Eren vio un futuro en el que el retumbar era inevitable y ninguna otra opción garantizaría la supervivencia de su pueblo. Sabía que sin un cambio radical, el ciclo de odio y violencia continuaría para siempre. El retumbar, entonces, se convirtió en un medio para romper ese ciclo. No fue un acto de venganza, sino una forma extrema de protección, donde la libertad solo vendría después del sacrificio más doloroso imaginable. A sus ojos, esta era la única forma de terminar el ciclo interminable de la violencia y provocar un nuevo comienzo para sus amigos.
La carga de conocer el futuro


La capacidad de Eren para ver el futuro creó una pesada carga. Si bien sus amigos solo podían esperar un futuro mejor, Eren ya sabía las sombrías posibilidades por delante. Él entendió que cada intento de paz sería en última instancia inútil, ya que el mundo continuaría viendo la isla Paradis y sus habitantes como una amenaza. Este conocimiento influyó en sus acciones, empujándolo hacia la solución destructiva del retumbar. En este contexto, la decisión de Eren fue trágica, impulsada por una sensación de desesperanza y la creencia de que él era el único que podía llevar esta carga.
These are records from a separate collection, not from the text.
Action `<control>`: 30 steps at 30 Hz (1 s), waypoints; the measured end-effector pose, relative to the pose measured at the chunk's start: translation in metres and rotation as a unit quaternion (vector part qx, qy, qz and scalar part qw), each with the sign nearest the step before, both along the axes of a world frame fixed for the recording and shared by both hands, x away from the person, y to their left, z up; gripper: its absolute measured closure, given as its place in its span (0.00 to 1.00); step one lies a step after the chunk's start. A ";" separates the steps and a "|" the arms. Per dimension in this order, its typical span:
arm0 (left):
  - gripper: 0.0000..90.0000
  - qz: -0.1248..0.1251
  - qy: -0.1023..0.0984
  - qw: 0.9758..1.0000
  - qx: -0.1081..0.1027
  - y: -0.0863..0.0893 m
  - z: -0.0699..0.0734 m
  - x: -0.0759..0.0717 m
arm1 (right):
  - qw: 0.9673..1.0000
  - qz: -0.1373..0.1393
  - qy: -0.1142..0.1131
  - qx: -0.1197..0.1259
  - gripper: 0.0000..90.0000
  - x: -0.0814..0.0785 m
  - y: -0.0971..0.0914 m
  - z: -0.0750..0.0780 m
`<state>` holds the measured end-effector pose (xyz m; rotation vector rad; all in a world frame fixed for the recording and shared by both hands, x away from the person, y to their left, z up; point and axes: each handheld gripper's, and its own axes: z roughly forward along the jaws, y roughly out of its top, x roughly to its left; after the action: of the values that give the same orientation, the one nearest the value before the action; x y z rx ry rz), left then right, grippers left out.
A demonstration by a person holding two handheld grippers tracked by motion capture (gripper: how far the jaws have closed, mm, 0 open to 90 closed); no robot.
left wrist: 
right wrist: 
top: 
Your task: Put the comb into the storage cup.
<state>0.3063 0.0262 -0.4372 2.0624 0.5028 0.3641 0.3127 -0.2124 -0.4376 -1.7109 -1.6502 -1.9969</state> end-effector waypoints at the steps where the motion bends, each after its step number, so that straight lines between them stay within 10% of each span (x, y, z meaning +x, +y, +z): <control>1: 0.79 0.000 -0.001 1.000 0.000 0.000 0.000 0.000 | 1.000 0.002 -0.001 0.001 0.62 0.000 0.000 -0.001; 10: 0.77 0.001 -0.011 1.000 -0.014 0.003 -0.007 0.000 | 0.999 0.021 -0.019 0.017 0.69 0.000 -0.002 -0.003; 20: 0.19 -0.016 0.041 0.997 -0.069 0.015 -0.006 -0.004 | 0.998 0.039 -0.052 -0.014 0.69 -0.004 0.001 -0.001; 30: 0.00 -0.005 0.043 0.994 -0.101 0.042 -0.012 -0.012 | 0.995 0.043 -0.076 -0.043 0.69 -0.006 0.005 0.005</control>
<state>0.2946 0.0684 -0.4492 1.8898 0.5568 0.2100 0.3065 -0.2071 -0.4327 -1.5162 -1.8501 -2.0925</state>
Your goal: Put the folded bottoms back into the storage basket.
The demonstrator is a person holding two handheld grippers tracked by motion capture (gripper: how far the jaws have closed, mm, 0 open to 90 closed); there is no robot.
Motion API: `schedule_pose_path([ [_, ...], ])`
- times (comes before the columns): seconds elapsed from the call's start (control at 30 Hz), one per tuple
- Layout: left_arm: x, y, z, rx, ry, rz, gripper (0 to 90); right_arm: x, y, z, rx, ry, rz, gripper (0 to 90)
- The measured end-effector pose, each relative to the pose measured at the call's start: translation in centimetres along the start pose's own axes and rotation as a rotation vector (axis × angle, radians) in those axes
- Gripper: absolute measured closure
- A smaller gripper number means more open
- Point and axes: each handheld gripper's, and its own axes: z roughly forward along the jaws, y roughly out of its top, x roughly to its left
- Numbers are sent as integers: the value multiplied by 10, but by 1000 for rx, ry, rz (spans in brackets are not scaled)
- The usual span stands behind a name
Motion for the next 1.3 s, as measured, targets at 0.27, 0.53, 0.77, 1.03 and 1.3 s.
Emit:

El peso de conocer el futuro también puso a Eren en una posición en la que tuvo que manipular los eventos que conducían al retumbar. Usó a sus amigos, a pesar de que no entendieron completamente por qué estaba tomando decisiones tan drásticas. El retumbar fue su forma final de garantizar que sus amigos y el futuro de Paradis Island tengan la oportunidad de vivir sin la inminente amenaza de aniquilación. La libertad que quería para ellos vino con un costo inimaginable.
La verdadera motivación de Eren: libertad a cualquier costo


Al final, la decisión de Eren de iniciar el retumbar fue agridulce, arraigada en su deseo de proteger a los que le importaban. Mientras que sus amigos buscaban la paz a través del diálogo, Eren entendió que su supervivencia solo podía asegurarse a través de una acción extrema. El retumbar era el precio que estaba dispuesto a pagar por la libertad, y lo vio como la única forma de crear un futuro en el que sus amigos pudieran vivir sin miedo.
Aunque el retumbar trajo la destrucción y la muerte, también permitió la posibilidad de un nuevo futuro. Los momentos finales de Eren reflejan esta trágica comprensión: tuvo que romper el ciclo de la violencia, sin importar cuánto cueste. Sus acciones, aunque controvertidas, se derivaron del deseo de crear un mundo donde sus amigos pudieran ser realmente libres, incluso si eso significaba sacrificar todo en el proceso.